Instructions for the task
In the records, find each line where "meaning" occurs, and copy it.

Information shown
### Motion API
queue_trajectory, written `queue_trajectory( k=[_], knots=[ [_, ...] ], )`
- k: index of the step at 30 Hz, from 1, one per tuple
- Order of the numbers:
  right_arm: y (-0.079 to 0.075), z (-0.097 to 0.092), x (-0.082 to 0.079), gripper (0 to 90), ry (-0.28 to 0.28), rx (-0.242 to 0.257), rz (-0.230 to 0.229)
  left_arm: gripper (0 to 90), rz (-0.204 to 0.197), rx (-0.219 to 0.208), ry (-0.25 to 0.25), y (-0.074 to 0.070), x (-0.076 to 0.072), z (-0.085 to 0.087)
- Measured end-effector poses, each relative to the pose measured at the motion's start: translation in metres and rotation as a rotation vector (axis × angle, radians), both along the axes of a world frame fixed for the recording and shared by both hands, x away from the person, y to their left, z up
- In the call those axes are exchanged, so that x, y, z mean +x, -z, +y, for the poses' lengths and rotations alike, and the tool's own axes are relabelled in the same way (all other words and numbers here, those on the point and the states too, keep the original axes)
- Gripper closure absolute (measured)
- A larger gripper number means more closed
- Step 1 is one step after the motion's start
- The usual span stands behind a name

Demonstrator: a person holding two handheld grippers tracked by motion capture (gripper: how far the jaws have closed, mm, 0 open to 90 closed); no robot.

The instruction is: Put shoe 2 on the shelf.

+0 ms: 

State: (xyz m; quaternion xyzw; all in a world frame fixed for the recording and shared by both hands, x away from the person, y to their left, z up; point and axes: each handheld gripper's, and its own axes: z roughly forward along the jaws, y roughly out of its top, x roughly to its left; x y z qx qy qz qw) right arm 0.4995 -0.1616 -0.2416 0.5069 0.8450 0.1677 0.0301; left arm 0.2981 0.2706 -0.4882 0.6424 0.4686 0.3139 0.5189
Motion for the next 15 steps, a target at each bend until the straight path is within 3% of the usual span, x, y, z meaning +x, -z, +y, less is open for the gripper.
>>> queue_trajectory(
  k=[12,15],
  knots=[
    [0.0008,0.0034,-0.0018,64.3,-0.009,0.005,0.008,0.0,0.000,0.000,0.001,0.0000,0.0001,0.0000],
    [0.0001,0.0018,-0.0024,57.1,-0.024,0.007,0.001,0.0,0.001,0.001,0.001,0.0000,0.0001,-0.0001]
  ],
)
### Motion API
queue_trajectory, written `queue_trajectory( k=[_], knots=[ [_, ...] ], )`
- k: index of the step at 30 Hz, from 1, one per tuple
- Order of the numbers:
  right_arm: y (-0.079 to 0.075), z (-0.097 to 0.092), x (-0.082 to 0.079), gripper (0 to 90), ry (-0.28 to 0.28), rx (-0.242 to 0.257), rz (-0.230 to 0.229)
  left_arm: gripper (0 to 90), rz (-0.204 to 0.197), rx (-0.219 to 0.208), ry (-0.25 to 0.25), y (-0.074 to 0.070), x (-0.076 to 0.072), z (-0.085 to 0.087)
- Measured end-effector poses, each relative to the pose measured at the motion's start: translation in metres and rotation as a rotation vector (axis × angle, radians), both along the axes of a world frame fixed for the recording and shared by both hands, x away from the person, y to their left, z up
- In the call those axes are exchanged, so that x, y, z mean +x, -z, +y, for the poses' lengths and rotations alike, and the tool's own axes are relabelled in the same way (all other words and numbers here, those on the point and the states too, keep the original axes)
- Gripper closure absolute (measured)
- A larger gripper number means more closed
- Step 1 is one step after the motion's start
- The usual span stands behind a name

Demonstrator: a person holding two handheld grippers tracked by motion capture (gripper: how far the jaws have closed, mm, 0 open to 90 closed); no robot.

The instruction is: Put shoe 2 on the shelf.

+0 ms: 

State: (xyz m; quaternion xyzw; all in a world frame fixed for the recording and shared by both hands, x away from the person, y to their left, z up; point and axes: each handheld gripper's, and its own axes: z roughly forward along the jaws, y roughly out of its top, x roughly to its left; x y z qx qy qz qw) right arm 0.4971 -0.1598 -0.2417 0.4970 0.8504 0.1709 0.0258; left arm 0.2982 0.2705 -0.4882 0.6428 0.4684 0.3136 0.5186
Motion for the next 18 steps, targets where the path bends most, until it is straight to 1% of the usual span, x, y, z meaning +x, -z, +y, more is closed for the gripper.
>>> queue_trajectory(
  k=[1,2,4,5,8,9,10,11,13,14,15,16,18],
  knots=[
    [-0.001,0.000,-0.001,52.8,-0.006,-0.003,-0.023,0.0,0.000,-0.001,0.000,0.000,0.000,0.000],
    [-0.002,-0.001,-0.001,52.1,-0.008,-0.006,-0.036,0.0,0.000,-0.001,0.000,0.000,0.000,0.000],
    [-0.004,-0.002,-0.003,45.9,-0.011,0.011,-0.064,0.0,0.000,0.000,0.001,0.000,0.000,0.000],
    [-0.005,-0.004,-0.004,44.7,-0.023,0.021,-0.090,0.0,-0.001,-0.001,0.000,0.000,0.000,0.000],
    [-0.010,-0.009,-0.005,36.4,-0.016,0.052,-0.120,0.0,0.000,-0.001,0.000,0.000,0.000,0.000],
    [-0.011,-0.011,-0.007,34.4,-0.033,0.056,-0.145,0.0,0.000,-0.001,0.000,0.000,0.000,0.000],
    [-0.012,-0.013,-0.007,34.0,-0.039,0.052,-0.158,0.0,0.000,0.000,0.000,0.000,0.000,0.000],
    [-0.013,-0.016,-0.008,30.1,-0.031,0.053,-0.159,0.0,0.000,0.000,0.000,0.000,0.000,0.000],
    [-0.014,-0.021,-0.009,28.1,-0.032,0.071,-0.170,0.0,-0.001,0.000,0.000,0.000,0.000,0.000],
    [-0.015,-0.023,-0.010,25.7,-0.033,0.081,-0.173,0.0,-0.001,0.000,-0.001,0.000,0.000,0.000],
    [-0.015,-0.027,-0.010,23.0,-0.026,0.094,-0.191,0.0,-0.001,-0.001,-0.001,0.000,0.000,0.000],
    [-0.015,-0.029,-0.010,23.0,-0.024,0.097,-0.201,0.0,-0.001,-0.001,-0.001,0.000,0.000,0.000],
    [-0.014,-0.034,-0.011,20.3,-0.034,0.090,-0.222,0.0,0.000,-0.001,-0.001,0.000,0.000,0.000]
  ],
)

Exercise result
Motion for the next 15 steps, a target at each bend until the straight path is within 3% of the usual span, x, y, z meaning +x, -z, +y, less is open for the gripper.
Motion for the next 18 steps, targets where the path bends most, until it is straight to 1% of the usual span, x, y, z meaning +x, -z, +y, more is closed for the gripper.

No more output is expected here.